## Directions
An exact copy of the lines of the listing below between the "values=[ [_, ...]" line and the "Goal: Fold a" line, both included, is the whole answer; please omit the pictures.
——————
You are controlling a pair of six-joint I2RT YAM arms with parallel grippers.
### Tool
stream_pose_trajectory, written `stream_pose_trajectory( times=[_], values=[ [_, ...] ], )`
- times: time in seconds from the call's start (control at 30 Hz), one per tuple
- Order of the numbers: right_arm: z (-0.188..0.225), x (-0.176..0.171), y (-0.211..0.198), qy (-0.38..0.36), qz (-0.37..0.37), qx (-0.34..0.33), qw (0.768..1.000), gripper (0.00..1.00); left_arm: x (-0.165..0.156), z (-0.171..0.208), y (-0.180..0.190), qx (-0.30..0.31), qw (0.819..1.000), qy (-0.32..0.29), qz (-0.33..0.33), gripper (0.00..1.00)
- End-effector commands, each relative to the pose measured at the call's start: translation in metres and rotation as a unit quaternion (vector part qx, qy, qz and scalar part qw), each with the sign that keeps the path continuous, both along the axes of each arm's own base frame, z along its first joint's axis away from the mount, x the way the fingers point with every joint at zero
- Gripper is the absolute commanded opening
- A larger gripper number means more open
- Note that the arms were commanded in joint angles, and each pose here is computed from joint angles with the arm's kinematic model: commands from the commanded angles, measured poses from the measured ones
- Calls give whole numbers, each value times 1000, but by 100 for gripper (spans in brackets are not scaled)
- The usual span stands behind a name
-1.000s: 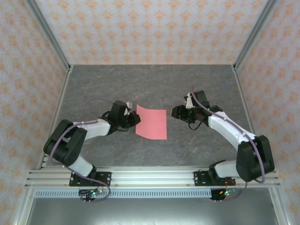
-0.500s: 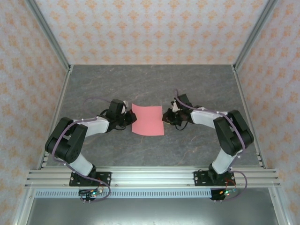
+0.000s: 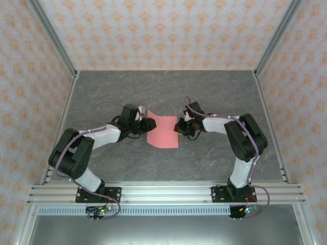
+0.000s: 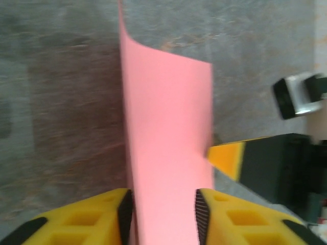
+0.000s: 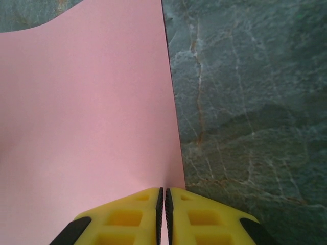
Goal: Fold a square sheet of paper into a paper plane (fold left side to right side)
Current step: First fold in half a square sheet of paper at the center of the table.
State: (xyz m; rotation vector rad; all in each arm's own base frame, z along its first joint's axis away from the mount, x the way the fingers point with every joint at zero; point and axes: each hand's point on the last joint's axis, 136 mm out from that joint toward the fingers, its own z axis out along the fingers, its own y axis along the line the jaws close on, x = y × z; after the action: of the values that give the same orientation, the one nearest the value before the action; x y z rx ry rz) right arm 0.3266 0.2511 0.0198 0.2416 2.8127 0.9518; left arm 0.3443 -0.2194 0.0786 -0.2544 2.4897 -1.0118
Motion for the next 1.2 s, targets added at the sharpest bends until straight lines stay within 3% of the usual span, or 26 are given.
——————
## Your solution
stream_pose_trajectory, written `stream_pose_trajectory( times=[_], values=[ [_, ...] ], )`
- times: time in seconds from the call's start (control at 30 Hz), one per tuple
- Order of the numbers: right_arm: z (-0.188..0.225), x (-0.176..0.171), y (-0.211..0.198), qy (-0.38..0.36), qz (-0.37..0.37), qx (-0.34..0.33), qw (0.768..1.000), gripper (0.00..1.00); left_arm: x (-0.165..0.156), z (-0.171..0.208), y (-0.180..0.190), qx (-0.30..0.31), qw (0.819..1.000), qy (-0.32..0.29), qz (-0.33..0.33), gripper (0.00..1.00)
- End-effector commands, each relative to the pose measured at the call's start: translation in metres and rotation as a unit quaternion (vector part qx, qy, qz and scalar part qw), each with the sign that keeps the path continuous, both along the axes of each arm's own base frame, z along its first joint's axis away from the mount, x the way the fingers point with every joint at zero
- Gripper is the absolute commanded opening
- A larger gripper number means more open
- Note that the arms were commanded in joint angles, and each pose here is computed from joint angles with the arm's kinematic model: commands from the commanded angles, measured poses from the measured ones
- Calls give whole numbers, each value times 1000, but by 100 for gripper (spans in brackets are not scaled)
- The usual span stands behind a name
-1.000s: 
-0.500s: 
+0.000s: 
+0.000s: 
+0.000s: 
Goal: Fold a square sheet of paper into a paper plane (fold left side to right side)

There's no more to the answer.